Inflação no varejo paulista cai de 1,27% para 1,12%

Os preços cobrados na rede varejista de São Paulo subiram 1,12% na segunda quadrissemana de julho, segundo o Índice de Preços ao Varejo (IPV) calculado pela Federação do Comércio do Estado de São Paulo (Fecomercio). Na primeira quadrissemana a alta havia sido de 1,27%. No ano, o IPV acumula uma alta de 5,73% e nos últimos 12 meses, alta de 8,02%.Segundo o economista Fábio Pina, a pressão veio do bens duráveis, que aumentaram 1,21% contra 0,10% na prévia anterior.
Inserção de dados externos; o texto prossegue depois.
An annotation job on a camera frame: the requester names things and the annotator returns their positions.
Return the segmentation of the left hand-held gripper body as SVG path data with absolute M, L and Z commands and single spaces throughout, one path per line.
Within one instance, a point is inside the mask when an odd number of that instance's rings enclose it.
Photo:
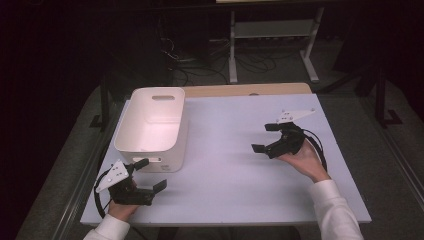
M 109 170 L 105 171 L 97 180 L 94 192 L 99 194 L 108 190 L 111 199 L 121 205 L 152 204 L 155 193 L 151 189 L 138 188 L 133 182 L 134 163 L 124 164 L 117 160 Z

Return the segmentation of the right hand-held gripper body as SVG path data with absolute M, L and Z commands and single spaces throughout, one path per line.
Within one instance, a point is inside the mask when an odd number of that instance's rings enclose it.
M 306 135 L 304 130 L 295 124 L 295 121 L 314 113 L 314 109 L 282 111 L 274 122 L 281 126 L 281 130 L 278 131 L 281 133 L 280 139 L 267 145 L 265 154 L 270 159 L 286 153 L 296 154 L 302 147 Z

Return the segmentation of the white plastic bin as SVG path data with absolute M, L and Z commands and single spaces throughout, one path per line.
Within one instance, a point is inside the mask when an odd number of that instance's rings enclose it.
M 143 172 L 176 172 L 184 162 L 188 127 L 182 88 L 139 88 L 121 116 L 114 146 L 129 163 L 148 159 Z

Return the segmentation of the person's left hand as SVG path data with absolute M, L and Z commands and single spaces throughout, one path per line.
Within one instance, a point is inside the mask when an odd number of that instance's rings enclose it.
M 138 208 L 138 205 L 121 205 L 117 204 L 113 199 L 111 199 L 109 203 L 108 214 L 118 220 L 127 222 Z

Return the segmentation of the person's right hand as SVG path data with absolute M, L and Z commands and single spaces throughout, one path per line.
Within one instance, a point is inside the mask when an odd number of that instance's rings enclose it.
M 313 183 L 331 179 L 324 169 L 315 148 L 308 140 L 303 142 L 302 147 L 296 154 L 286 153 L 279 156 L 278 160 L 290 164 L 298 172 L 310 178 Z

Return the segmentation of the white table board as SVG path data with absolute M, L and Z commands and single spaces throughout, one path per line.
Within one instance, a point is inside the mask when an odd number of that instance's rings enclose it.
M 310 180 L 285 162 L 256 154 L 255 144 L 279 137 L 264 126 L 284 111 L 306 110 L 297 125 L 321 140 L 328 172 L 357 220 L 370 214 L 346 166 L 321 104 L 314 94 L 189 98 L 185 159 L 174 173 L 137 172 L 149 188 L 166 181 L 153 203 L 140 207 L 135 226 L 295 225 L 316 220 Z

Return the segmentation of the wooden table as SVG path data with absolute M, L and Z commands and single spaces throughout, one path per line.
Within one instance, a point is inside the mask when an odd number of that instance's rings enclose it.
M 254 95 L 311 94 L 306 83 L 270 83 L 183 87 L 187 98 Z

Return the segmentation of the black stand leg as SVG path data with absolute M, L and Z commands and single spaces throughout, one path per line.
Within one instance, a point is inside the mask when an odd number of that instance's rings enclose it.
M 103 76 L 100 81 L 100 107 L 101 112 L 93 117 L 90 127 L 99 128 L 103 132 L 110 120 L 110 99 L 106 76 Z
M 376 77 L 375 118 L 383 129 L 386 129 L 389 125 L 402 124 L 402 120 L 394 110 L 385 108 L 385 100 L 386 78 L 384 77 L 383 70 L 378 68 Z

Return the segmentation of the metal floor rail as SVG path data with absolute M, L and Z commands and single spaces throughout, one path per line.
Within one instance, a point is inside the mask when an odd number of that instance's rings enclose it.
M 395 162 L 400 168 L 401 174 L 405 178 L 414 197 L 416 198 L 416 201 L 424 209 L 424 184 L 420 181 L 416 172 L 408 162 L 406 155 L 397 144 L 396 138 L 388 130 L 388 127 L 391 125 L 402 125 L 402 120 L 396 112 L 391 109 L 384 110 L 383 118 L 379 119 L 375 113 L 374 105 L 368 99 L 361 99 L 361 104 L 366 113 L 372 118 L 374 124 L 377 126 L 377 130 L 393 154 Z
M 83 114 L 78 118 L 61 158 L 60 183 L 64 183 L 68 194 L 52 240 L 71 240 L 73 236 L 84 236 L 87 232 L 89 226 L 81 224 L 80 219 L 116 124 L 115 112 L 106 124 L 99 114 Z

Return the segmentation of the white metal desk frame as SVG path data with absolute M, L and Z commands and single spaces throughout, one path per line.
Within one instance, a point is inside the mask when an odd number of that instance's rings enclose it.
M 318 83 L 319 77 L 315 71 L 310 55 L 324 14 L 324 7 L 316 10 L 315 16 L 308 19 L 293 20 L 241 20 L 237 19 L 235 10 L 230 14 L 230 47 L 229 47 L 229 78 L 231 84 L 236 84 L 237 67 L 235 58 L 235 40 L 252 38 L 307 37 L 307 45 L 299 51 L 303 65 L 312 83 Z
Destaques para os preços dos eletrodomésticos, que registraram uma queda de 0,81% e agora ficaram estáveis na segunda quadrissemana e dos móveis e decorações, que saíram de uma alta de 2,60% para 4,55%. "Olho com atenção para os bens duráveis por causa do peso que eles têm no orçamento das famílias", afirma o economista da Fecomercio. Os semiduráveis fecharam a segunda quadrissemana em 2,42% contra uma alta de 3,05% na primeira prévia. Os não duráveis recuaram de 1,43% para 1,33%. O grupo comércio automotivo mostrou uma baixa de 2,30%, uma queda superior à de 0,93% na quadrissemana anterior. O segmento de materiais de construção saiu de uma variação de 0,02% para uma queda de 1,03%. O economista Fábio Pina espera que o IPV feche o ano com uma alta acima de 7%. "O nosso índice deverá fechar acima dos 7% projetada para o IPCA porque ele não contabiliza o setor de serviços", disse. Para ele, como alta dos preços está disseminada "a política monetária não tem chances de ser afrouxada".